**TASK DETAILS:** Return each line in the records below that includes "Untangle".

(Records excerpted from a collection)
——————

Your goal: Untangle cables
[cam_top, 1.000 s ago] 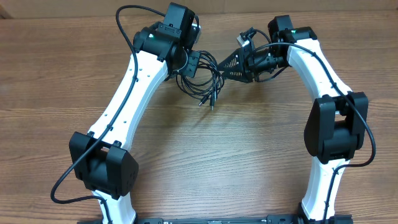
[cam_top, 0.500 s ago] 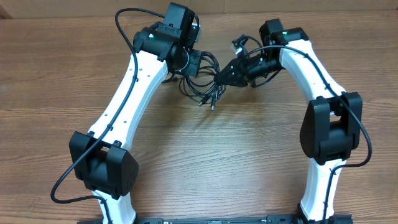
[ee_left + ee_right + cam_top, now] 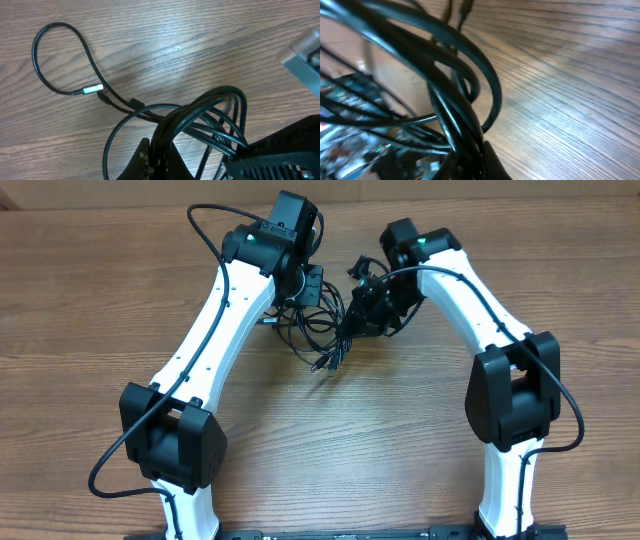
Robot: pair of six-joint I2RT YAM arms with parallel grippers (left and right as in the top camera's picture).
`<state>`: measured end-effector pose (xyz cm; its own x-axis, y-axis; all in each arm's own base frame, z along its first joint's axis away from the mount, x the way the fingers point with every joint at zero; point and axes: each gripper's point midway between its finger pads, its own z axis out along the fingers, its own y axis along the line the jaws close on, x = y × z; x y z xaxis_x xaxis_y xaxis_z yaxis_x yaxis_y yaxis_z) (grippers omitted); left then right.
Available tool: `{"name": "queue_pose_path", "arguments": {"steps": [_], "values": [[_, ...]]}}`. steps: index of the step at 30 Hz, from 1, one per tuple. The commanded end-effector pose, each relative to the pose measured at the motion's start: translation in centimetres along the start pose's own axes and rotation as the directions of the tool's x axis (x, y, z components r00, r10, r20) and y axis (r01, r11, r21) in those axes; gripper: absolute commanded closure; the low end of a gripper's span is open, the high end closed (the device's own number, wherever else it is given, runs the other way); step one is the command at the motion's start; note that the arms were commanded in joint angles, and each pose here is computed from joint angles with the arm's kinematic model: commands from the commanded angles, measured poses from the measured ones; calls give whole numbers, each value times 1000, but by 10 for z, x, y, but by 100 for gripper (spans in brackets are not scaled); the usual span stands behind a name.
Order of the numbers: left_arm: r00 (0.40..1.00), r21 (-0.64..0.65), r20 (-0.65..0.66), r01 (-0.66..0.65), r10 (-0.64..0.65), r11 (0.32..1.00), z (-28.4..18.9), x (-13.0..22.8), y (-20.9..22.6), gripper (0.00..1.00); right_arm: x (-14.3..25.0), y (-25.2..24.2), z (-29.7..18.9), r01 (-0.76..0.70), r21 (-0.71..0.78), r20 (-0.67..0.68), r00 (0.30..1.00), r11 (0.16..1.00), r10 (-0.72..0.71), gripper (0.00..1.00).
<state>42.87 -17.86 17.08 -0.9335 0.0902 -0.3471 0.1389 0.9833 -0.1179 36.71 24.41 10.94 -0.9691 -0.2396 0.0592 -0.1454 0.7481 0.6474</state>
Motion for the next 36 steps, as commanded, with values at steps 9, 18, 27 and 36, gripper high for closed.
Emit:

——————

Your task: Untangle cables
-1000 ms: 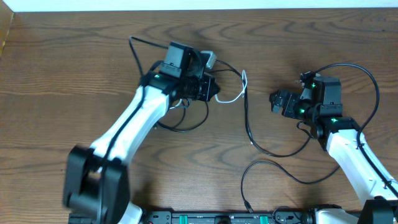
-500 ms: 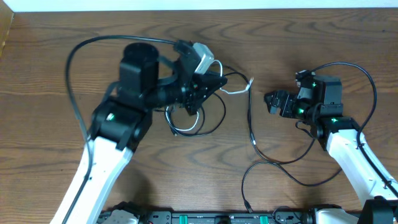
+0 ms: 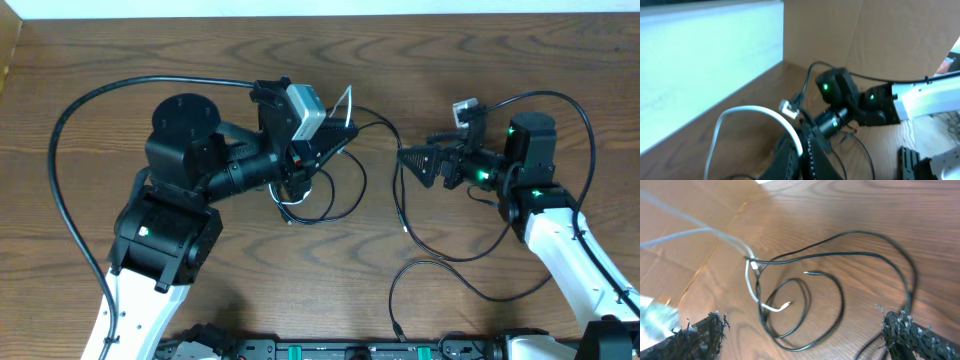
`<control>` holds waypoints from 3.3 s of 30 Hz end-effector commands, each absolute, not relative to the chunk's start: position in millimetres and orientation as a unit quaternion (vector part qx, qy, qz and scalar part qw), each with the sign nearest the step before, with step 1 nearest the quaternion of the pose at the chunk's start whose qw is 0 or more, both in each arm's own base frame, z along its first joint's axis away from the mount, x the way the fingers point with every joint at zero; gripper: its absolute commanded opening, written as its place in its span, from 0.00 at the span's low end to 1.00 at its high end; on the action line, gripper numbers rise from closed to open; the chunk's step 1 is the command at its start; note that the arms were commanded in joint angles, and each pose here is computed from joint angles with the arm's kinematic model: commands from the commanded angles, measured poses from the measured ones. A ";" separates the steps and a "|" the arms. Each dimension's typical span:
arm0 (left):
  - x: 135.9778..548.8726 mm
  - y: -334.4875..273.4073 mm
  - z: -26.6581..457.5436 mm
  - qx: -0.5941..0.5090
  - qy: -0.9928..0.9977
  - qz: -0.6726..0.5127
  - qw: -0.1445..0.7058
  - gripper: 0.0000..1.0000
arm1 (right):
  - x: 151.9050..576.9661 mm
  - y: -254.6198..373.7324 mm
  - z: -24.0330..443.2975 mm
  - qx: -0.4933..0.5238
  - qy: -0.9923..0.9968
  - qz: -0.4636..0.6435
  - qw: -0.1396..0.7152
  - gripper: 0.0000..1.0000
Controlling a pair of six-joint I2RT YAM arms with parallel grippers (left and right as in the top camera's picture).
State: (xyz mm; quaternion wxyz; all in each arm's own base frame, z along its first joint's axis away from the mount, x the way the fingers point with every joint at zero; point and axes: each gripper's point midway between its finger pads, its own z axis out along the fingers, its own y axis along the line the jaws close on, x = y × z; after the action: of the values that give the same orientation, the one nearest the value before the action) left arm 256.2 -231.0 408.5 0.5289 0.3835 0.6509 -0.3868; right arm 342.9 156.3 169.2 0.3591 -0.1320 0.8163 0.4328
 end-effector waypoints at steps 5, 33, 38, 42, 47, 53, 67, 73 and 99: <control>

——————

**ANSWER SPACE:**
Your goal: Untangle cables
Your task: Untangle cables

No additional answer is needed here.